Sichtbarkeit für Frauenfussball
Auch «Dialog Nordquartier», eine der Quartierkommissionen, die sich mit der Grossen Allmend auseinandersetzt, zeigt sich wenig erfreut ob den Plänen der Stadt. «Wir setzen uns grundsätzlich dafür ein, dass die Grosse Allmend für die Öffentlichkeit zugänglich bleibt», sagt Präsidentin Verena Näf auf Anfrage. Da aber die Frauenfussball-EM gegeben sei, könne die temporäre Lösung akzeptiert werden. Erfreulich sei, dass dadurch die Parkplätze in der Schutzzone aufgehoben würden. Für eine definitive Lösung würde man aber keine Hand bieten.
Ähnlich tönt es bei der SP Stadt Bern. Wie Fraktionschefin Barbara Keller ausführt, stellt sich die Partei hinter die gefundene Lösung, weil diese für die Durchführung der Frauenfussball-EM temporär notwendig sei. «Die EM führt zu Sichtbarkeit für Frauen- und Mädchenfussfall, das begrüssen wir», sagt Keller.
Alternativliga betroffen
Wenig Freude an den Plänen dürften auch die Breitensport-Organisationen haben, die Einschränkungen hinnehmen müssen. Laut dem städtischen Sportamt ist aber noch offen, wer genau in welchem Ausmass betroffen sein wird. Hinweise ergeben sich aus dem konkreten Lageplan der Stadt. Demnach sollen drei von sechs Fussballfelder zwischen Sommer 2024 und Herbst 2025 nicht zur Verfügung stehen. Und diese werden etwa von der Männer- und der Frauen-Alternativliga genutzt.

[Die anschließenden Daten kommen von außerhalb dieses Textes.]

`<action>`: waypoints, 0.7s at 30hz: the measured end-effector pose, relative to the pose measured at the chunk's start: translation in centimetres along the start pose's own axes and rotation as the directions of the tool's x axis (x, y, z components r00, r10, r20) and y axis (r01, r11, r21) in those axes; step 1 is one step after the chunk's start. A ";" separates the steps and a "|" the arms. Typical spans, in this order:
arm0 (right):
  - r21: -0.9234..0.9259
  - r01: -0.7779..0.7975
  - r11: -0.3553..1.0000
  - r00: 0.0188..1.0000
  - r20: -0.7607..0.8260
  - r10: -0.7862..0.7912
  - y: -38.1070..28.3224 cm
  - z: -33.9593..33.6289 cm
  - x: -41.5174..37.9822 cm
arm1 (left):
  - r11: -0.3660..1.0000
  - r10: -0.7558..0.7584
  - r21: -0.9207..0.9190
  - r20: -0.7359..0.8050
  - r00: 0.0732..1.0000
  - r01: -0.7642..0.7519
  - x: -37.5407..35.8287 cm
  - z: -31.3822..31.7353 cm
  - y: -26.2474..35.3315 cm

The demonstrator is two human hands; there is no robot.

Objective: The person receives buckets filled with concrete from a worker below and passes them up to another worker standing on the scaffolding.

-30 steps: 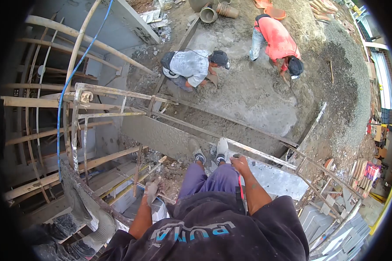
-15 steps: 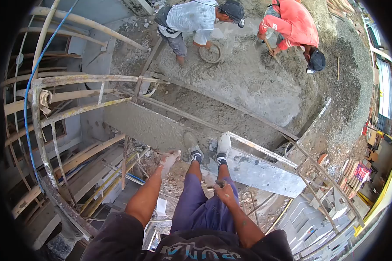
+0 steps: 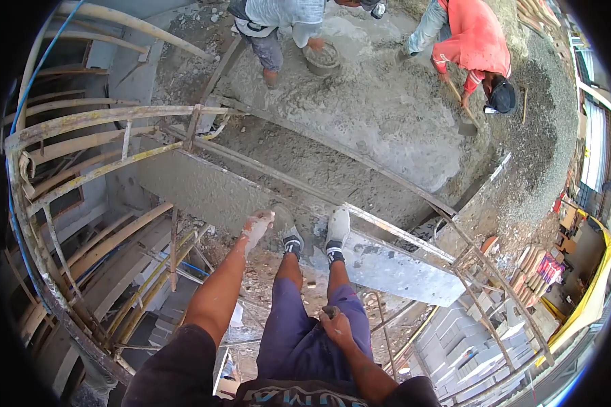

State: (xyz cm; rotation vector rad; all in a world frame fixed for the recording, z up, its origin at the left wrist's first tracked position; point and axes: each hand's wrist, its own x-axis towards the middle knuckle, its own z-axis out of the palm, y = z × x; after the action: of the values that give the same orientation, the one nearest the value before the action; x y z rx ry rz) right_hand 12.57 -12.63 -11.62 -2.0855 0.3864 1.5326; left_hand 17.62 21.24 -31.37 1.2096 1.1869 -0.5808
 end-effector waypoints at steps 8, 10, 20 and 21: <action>0.055 -0.037 0.998 0.999 -0.017 0.038 2.3 0.7 0.5 | 0.995 0.046 0.095 -0.103 0.994 -0.036 4.7 1.7 1.5; 0.143 -0.028 0.989 0.999 -0.019 0.031 2.5 0.5 0.5 | 0.987 0.114 0.129 -0.104 0.988 -0.100 5.8 3.1 2.8; 0.231 -0.072 0.970 0.996 -0.037 0.083 4.0 1.0 1.0 | 0.943 0.315 0.165 -0.149 0.937 -0.290 9.5 8.4 9.1; 0.257 -0.109 0.960 0.993 -0.011 0.116 3.5 0.7 0.9 | 0.938 0.330 0.170 -0.174 0.928 -0.302 8.9 8.8 10.8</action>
State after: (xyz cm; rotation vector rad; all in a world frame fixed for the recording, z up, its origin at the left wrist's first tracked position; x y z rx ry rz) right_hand 10.52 -15.11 -13.51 -1.9105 0.6856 1.4350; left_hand 33.30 18.61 -36.01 1.5739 1.0975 -0.3069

«Wir gehen davon aus, dass wir vom Vorhaben tangiert sind», sagt Valentin Herzog, Vorstandsmitglied der Männer-Alternativliga. Wenn es nur temporäre Einschränkungen seien, könnte man sich damit arrangieren. «Unsere grosse Angst ist, dass die Lösung plötzlich zum Dauerzustand wird.»
So weit werde es aber nicht kommen, sagt Gemeinderat Reto Nause. Sobald YB die Trainingsfelder nicht mehr benötige, würden diese dem Breitensport ab Herbst 2025 zur Verfügung gestellt. «Letztlich profitiert also auch der Breitensport von dem Vorhaben.»
Zu lange zugewartet?
Was aber macht die Stadt, wenn die Pläne durch Einsprachen so lange verzögert werden, dass die Zeit für die Erstellung der beiden Trainingsplätze nicht reicht? Gemeinderat Reto Nause verweist in diesem Zusammenhang auf die Möglichkeit, Einsprachen die aufschiebende Wirkung zu entziehen. Gleichwohl räumt er ein, dass die Stadt «keine grossen Spielräume» habe. Es gebe kaum Alternativen zur Grossen Allmend.
Dies führt zur Frage, ob der Gemeinderat das Projekt zu spät in Angriff genommen hat. Verzögerungen sind bei solchen Projekten schliesslich eher die Regel als die Ausnahme.
Nause bestreitet das. Es sei erst seit wenigen Wochen klar, wann die Frauenfussball-EM überhaupt stattfinde und welche Partien im Wankdorf ausgetragen werden sollen. Nause will nun im Dezember persönlich das Quartier informieren. Es gilt, mögliche Einsprecher zu besänftigen - und Bern als Austragungsort für die Frauen-EM abzusichern.